WHAT THE TASK ASKS: Identify all lines in the listing that include the word "black", and copy them out.

DATA TO EXAMINE:
·····
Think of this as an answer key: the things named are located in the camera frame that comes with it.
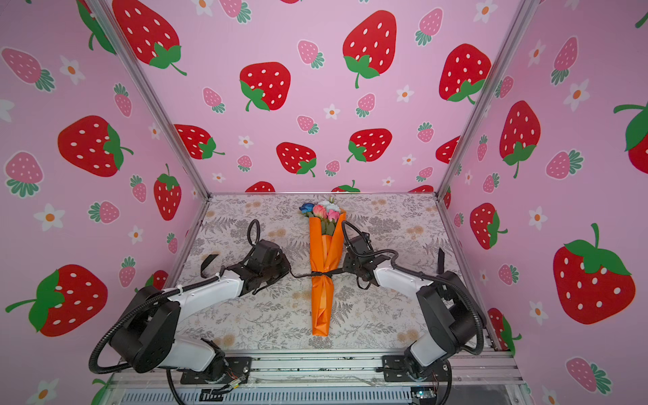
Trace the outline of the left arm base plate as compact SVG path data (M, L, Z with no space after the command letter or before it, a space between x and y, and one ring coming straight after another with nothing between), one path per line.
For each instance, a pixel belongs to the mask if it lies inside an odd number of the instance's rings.
M224 357L215 359L205 371L183 371L182 385L215 384L235 386L246 384L250 376L252 357Z

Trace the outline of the white fake rose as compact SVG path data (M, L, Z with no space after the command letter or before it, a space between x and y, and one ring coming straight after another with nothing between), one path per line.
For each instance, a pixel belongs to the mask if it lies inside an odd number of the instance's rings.
M337 213L341 212L340 207L337 206L337 204L335 204L335 202L334 202L334 200L332 198L324 200L324 201L320 202L320 204L325 209L327 209L327 211L334 211L334 212L337 212Z

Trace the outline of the right corner aluminium post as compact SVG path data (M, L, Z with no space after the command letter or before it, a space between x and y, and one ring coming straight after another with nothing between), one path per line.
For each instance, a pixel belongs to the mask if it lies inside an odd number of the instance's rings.
M462 158L465 155L466 150L470 146L474 134L477 133L477 130L479 129L479 125L484 118L484 113L492 102L496 85L499 84L499 81L506 73L506 69L508 69L508 66L511 63L511 59L515 55L516 49L518 48L521 39L524 37L528 29L528 25L533 20L533 15L535 14L539 4L540 1L538 0L521 1L518 10L516 11L515 17L511 22L511 26L501 44L499 53L494 59L489 77L486 79L484 87L479 92L479 98L476 101L474 109L468 116L466 126L462 135L460 136L457 148L455 149L455 152L452 156L451 163L448 166L447 172L442 179L440 188L436 192L436 199L438 202L440 202L443 197L445 197L447 189L452 183L452 179L457 171L457 168L462 162Z

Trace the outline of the blue fake rose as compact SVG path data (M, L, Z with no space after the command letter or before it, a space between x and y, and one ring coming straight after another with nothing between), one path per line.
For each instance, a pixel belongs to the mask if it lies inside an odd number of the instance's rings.
M311 204L310 202L307 202L306 204L302 204L300 206L300 212L305 215L306 217L312 216L312 211L314 209L315 205Z

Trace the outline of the orange wrapping paper sheet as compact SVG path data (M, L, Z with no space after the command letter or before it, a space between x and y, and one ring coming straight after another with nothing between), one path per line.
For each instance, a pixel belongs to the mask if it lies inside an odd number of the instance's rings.
M333 236L322 233L322 220L309 219L310 268L312 270L312 334L327 337L332 317L334 284L332 275L339 268L344 253L343 210Z

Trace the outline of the left corner aluminium post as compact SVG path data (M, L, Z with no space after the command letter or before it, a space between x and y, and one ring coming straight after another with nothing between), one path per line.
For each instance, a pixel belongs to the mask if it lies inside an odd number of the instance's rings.
M200 195L202 200L209 201L211 197L209 189L206 187L204 180L199 175L194 163L192 163L192 158L185 149L177 130L160 102L160 98L155 93L155 88L146 77L145 72L141 69L139 60L128 45L125 35L123 35L119 29L116 18L111 11L110 2L89 0L88 4L90 9L96 15L97 21L104 30L108 40L115 48L116 55L118 55L121 63L136 85L138 92L141 94L145 105L150 110L152 117L160 126L160 129L162 130L163 135L165 135L170 147L174 150L177 160L180 162L183 169L191 179L192 184L197 189L197 193Z

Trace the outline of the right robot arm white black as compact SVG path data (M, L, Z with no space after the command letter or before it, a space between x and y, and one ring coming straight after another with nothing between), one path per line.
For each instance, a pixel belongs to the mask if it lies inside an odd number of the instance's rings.
M369 285L414 297L425 320L427 332L405 349L394 366L383 366L387 380L404 376L425 381L435 372L450 371L450 357L460 352L482 354L484 314L459 276L445 270L443 250L438 251L436 274L430 275L398 265L396 251L374 250L367 233L346 240L344 246L346 273Z

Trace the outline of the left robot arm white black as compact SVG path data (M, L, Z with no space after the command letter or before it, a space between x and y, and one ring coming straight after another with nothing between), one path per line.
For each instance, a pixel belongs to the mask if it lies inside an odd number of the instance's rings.
M90 354L89 370L103 375L131 368L142 374L162 368L218 381L229 369L223 350L206 339L182 337L178 324L223 301L256 294L290 270L280 246L261 240L239 263L222 267L212 278L167 290L145 287L99 340Z

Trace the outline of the pink fake rose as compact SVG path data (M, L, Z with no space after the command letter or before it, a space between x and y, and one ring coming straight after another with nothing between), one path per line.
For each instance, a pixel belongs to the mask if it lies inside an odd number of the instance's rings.
M339 222L340 218L340 213L339 211L335 211L333 209L329 209L327 211L327 225L326 225L326 234L329 236L333 236L335 233L335 229L337 228L337 224Z
M323 220L328 219L327 209L324 206L320 205L320 204L313 207L312 214L313 214L313 216L315 218L318 218L318 219L323 219Z

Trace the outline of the corner aluminium post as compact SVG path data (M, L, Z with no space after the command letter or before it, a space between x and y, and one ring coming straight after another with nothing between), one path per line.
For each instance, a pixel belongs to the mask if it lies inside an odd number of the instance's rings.
M145 72L141 69L139 60L128 45L125 35L123 35L119 29L116 18L111 11L110 2L89 0L88 4L90 9L96 15L97 21L104 30L108 40L115 48L116 55L118 55L121 63L136 85L138 92L141 94L145 105L150 110L152 117L160 126L160 129L162 130L163 135L165 135L170 147L174 150L177 160L180 162L183 169L191 179L192 184L197 189L197 193L200 195L202 200L209 201L211 197L209 189L206 187L204 180L199 175L194 163L192 163L192 158L185 149L177 130L160 102L160 98L155 93L155 88L146 77Z
M511 59L515 55L516 49L518 48L521 39L524 37L528 29L528 25L533 20L533 15L535 14L539 4L540 1L538 0L521 1L518 10L516 11L515 17L511 22L511 26L501 44L499 53L494 59L489 77L486 79L484 87L479 92L479 98L476 101L474 109L468 116L466 126L462 135L460 136L457 148L455 149L455 152L452 156L451 163L448 166L447 172L442 179L440 188L436 192L436 199L438 202L440 202L443 197L445 197L447 189L452 183L452 179L457 171L457 168L462 162L462 158L465 155L466 150L470 146L474 134L477 133L477 130L479 129L479 125L484 118L484 113L492 102L496 85L499 84L499 81L506 73L506 69L508 69L508 66L511 63Z

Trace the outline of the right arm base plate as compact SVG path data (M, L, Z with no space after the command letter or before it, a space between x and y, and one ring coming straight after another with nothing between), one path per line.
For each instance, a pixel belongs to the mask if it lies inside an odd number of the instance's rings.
·····
OUTPUT OF THE TASK:
Trace the outline of the right robot arm white black as compact SVG path data (M, L, Z with no space after the command letter or before it, a space between x and y, and one ring coming straight after another with nothing between), one path per line.
Trace the outline of the left robot arm white black as compact SVG path data (M, L, Z with no space after the command letter or before it, a space between x and y, and one ring coming straight after another with nothing between), one path per line.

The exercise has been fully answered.